Aplanir les difficultés
De manière générale, que ce soit en France ou en Europe, la tendance générale est à la hausse, aussi bien pour la production d’obus que pour celle de missiles, d’explosifs ou de poudres de propulsion. En France, par exemple, les usines de KNDS/Nexter peuvent aujourd’hui produire plus de 60 000 obus par an contre 40 000 avant la guerre, et la cadence pourrait encore doubler en 2025, notamment grâce à la reconversion d’une partie de l’outil de production de KNDS Belgium, qui devrait pouvoir fournir près de 32 000 obus de 155 mm par an dès l’année prochaine. Même son de cloche chez MBDA, qui a fait progressivement passer sa production de missiles Mistral de 10 par mois à près de 40 d’ici à la fin de l’année. Chez Eurenco, qui a récemment rapatrié à Bergerac la production de poudre un temps délocalisée en Suède, on espère pouvoir fournir en 2025 assez de poudre propulsive pour l’équivalent de 95 000 coups complets, avec un objectif post-2026 de plus de 225 000 équivalents coups complets.
Mais, si les efforts sont concrets, l’évolution reste plus lente que ce que les décideurs et les opérationnels auraient souhaité en 2022. Si le manque de commandes fermes de la part des États en a longtemps été la cause principale, les goulets d’étranglement sont aujourd’hui ailleurs. D’une part, pour produire plus, il faut recruter, alors même que le secteur industriel dans son ensemble connaît une énorme pénurie de main-d’œuvre, notamment en France. D’autre part, partout en Europe, il est souvent très difficile d’implanter de nouvelles usines tant les contraintes réglementaires sont énormes en matière de sécurisation du stockage, de la production et de l’acheminement des matières explosives. Or, un peu partout, les installations existantes commencent à arriver à saturation, si bien qu’il ne sera pas possible de continuer à doubler les cadences de production tous les 12 ou 24 mois sans réaliser de lourds travaux de modernisation et de réagencement… impliquant bien souvent de fermer temporairement tout ou partie des sites de production.
Enfin, l’un des principaux freins à la reconstitution des stocks nationaux et aux livraisons à l’Ukraine est, tout simplement, l’économie de marché. Face à la demande accrue en munitions, le prix actuel d’un obus de 155 mm est souvent compris entre 4 000 et 10 000 dollars l’unité, soit quatre fois plus qu’avant la guerre. Pour les munitionnaires européens, il devient dès lors nécessaire de consacrer une partie importante de leur production à l’exportation hors UE, non seulement pour maximiser leur trésorerie, mais aussi pour accompagner les livraisons des obusiers et lance – missiles exportés par les grands groupes (MBDA, Nexter, Thales, Rheinmetall, etc.). Une tendance qui pousse également à la conservation de marchés captifs, avec des obus optimisés pour un seul type de canon par exemple, malgré le standard STANAG 4425 de l’OTAN.

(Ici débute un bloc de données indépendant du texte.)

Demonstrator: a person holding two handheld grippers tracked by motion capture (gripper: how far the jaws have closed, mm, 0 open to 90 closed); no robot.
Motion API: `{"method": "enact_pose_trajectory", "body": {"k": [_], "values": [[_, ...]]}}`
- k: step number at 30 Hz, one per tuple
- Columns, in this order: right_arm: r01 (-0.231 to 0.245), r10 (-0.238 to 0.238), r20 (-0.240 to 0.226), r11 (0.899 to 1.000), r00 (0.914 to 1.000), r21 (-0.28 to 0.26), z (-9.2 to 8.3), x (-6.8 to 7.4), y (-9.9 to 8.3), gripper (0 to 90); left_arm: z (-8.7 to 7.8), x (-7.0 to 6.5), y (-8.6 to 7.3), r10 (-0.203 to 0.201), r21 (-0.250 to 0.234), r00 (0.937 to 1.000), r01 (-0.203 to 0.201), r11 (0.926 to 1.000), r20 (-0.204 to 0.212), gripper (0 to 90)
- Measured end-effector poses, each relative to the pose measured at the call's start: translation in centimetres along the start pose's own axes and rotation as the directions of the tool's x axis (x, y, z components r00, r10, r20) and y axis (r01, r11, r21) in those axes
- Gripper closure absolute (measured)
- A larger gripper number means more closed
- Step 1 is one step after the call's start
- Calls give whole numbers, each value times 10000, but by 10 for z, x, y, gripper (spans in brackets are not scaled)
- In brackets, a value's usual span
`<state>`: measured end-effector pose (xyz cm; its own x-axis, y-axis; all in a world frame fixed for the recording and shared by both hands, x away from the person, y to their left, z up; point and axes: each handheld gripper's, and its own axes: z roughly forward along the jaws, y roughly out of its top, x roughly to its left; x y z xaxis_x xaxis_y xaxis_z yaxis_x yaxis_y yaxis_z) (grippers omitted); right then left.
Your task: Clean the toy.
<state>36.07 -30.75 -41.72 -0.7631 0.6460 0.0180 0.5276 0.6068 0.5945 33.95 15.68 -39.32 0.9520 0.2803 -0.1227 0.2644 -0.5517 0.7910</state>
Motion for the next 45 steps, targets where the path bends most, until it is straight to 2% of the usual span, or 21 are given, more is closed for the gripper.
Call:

Ce sera peut-être là, d’ailleurs, l’un des principaux effets de bord bénéfiques des dispositions mises en place par l’AED. En incitant à l’acquisition groupée de lots importants de munitions, et en procédant à des achats directs auprès de plusieurs industriels européens au profit de l’Ukraine, les instances européennes poussent à la consolidation et à la coopération dans la filière munitionnaire. Pour ce qui est de la consolidation, citons notamment l’intégration réussie de KNDS Ammo Italy (ex – Simmel Difesa) et de KNDS Belgium (ex – Mecar) au sein de la direction des munitions de KNDS France, le rachat de l’espagnol Expal par Rheinmetall, ou encore les projets d’implantation de deux nouvelles usines Eurenco dans d’autres pays européens. Et pour ce qui concerne la coopération, on peut rappeler que KNDS France fabriquera des obus et des fusées pour les obusiers allemands, que Rheinmetall a été mandaté pour fournir des éléments (obus, fusées et amorces) destinés au CAESAR français (3), ou encore que de nombreux obus de Rheinmetall, de BAE Systems, de Saab ou de PGZ sont propulsés par des charges fabriquées en France par Eurenco. Outre les besoins déjà exprimés sur le terrain par les forces ukrainiennes, la mise en place d’un véritable écosystème munitionnaire européen pourrait bien permettre une « restandardisation » de certaines munitions, notamment les obus basiques de 155 mm.